Perhaps most importantly, no discussion is considered off-limits. Whether its seven-year-old Nai (Charlie Shotwell) asking why a man and woman would want to have sex, or 12-year-old Rellian (Nicholas Hamilton) rebelling against the family celebrating philosopher Noam Chomsky’s birthday while shunning Christmas, Ben does his best to communicate, to foster understanding, and to guide.
However, a tragedy draws the Cash family out of their isolation and into contact with people living “normal” lives. As they journey further away from their paradise, the limits of what Ben’s provided to his family slowly become clear.
Further, others like Ben’s sister Harper (Kathryn Hahn) and father-in-law Jack (Frank Langella) come to question Ben’s judgement. For all his good intentions, they fear he doesn’t protect the children enough, that they aren’t safe with him.
Are they right? Ben doesn’t want to believe it — he believes in what he’s doing, and the love behind it.
But what if they are right, and he’s been wrong all along? Will his belief lead the family to another tragedy?
Writing, directorial vision stand out
Writer/director Matt Ross (28 Hotel Rooms) informs his script for Captain Fantastic with poignant and compelling questions for the audience. What does it mean to be a parent? What is a parent’s role in preparing children for adult life? How much of the world’s harsher realities should a parent shield their children from, and for how long?

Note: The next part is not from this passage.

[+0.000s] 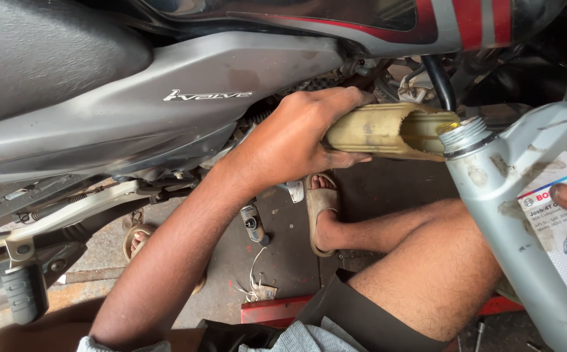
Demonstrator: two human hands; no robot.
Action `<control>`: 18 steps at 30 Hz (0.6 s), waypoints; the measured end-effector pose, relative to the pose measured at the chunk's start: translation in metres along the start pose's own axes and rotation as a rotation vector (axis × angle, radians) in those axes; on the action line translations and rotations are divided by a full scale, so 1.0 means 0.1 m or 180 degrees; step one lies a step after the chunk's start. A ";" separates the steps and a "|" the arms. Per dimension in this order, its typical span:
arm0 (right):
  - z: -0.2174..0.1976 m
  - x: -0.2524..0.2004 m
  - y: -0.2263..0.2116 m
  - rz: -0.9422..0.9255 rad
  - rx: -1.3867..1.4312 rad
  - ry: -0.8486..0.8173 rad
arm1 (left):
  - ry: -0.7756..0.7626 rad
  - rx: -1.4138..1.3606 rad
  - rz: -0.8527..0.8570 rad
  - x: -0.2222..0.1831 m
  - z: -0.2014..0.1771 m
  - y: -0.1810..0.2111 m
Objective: The person sits on the floor beside a motorcycle, unscrews the cap of an engine oil bottle, and pours oil through a yellow funnel into the engine. They then set the bottle aside and use a hand tool on the engine area near the footpeg.
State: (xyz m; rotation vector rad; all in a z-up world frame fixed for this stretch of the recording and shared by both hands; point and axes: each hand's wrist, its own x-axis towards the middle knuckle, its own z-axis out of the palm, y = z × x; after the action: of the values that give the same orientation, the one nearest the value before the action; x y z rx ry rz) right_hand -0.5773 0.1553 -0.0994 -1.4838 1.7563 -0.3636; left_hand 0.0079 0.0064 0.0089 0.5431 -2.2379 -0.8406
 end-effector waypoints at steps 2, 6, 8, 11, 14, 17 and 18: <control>-0.03 0.02 0.11 -0.0181 0.0218 -0.0159 | -0.0002 -0.0010 -0.0018 0.00 0.00 0.00; 0.07 -0.17 -0.28 0.0567 0.0345 0.0148 | 0.0011 0.0016 0.0092 0.00 0.00 -0.02; 0.08 -0.24 -0.32 0.1022 0.0680 0.0155 | 0.0015 0.0029 0.0137 0.00 0.00 -0.02; 0.09 -0.29 -0.43 0.1096 0.0796 0.0191 | 0.0030 0.0046 0.0091 0.00 0.02 -0.01; 0.15 -0.32 -0.57 0.1203 0.0981 0.0246 | 0.0021 0.0038 0.0066 0.00 0.02 -0.02; 0.20 -0.34 -0.67 0.1315 0.1171 0.0306 | 0.0029 0.0055 0.0089 0.00 0.02 -0.02; 0.21 -0.35 -0.69 0.1369 0.1265 0.0337 | 0.0034 0.0060 0.0115 0.00 0.02 -0.02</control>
State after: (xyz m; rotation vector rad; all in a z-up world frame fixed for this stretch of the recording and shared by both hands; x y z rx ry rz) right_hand -0.5144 0.1743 -0.0543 -0.7971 1.8946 -0.5337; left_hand 0.0069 0.0055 0.0066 0.5134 -2.2413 -0.7973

Heavy stuff, no doubt, but Ross delivers it all with a light touch. There’s humor at every turn, in particular with how the children respond to things like junk food, video games, and the fact that everyone else in the so-called “real world” looks so fat and sedentary.
But for all those funny and sometimes awkward moments, there’s powerful emotion, as well. This family’s love for one another is fierce, and every member of the ensemble deserves credit for making that love and devotion feel real.
But no one deserves that credit more than Viggo Mortensen.
Mortensen clearly threw himself into the role of Ben with the same commitment he’s shown in so many other memorable roles. As Ben, he projects gentle, quiet strength as well as integrity, intelligence, and warmth.
But he’s also stubborn, and at times slow to perceive what others see clear as day. Mortensen delivers all of this character complexity with signature conviction and charisma. He’s the bedrock upon which the whole film rests, and thanks to the solidity of his work, the film works in every meaningful way.
The cast behind Mortensen shines, as well, thanks in part to Ross’s script giving every character depth and nuance. Hahn, Langella, and Steve Zahn make the most of limited screen time, their characters shaped and grounded by beliefs in line with the social mainstream and thus in direct opposition to everything Ben stands for.
The younger members of the ensemble, meanwhile, all have opportunities to stand out, delivering some of the film’s funniest moments as well as some of its most challenging ones. Watch for scenes involving Ben’s eldest, Bo (George MacKay) struggling to maintain a basic conversation with a cute girl (Erin Moriarty), and Nai schooling boys twice her age on what the Bill of Rights is and what it really means.
All that said, Captain Fantastic is easily one of the year’s ten best so far, and it is certainly worth your time and the price of admission. Especially now, when midsummer bombast and expensive action extravaganzas dominate the box office, it can serve as perfect counter-programming.
Starring Viggo Mortensen, Frank Langella, George MacKay, Samantha Isler, Annalise Basso, Nicholas Hamilton, Shree Crooks, Charlie Shotwell, Ann Dowd, Erin Moriarty, Missi Pyle, with Kathryn Hahn and Steve Zahn. Directed by Matt Ross.
Running Time: 118 minutes
Rated R for language and brief graphic nudity.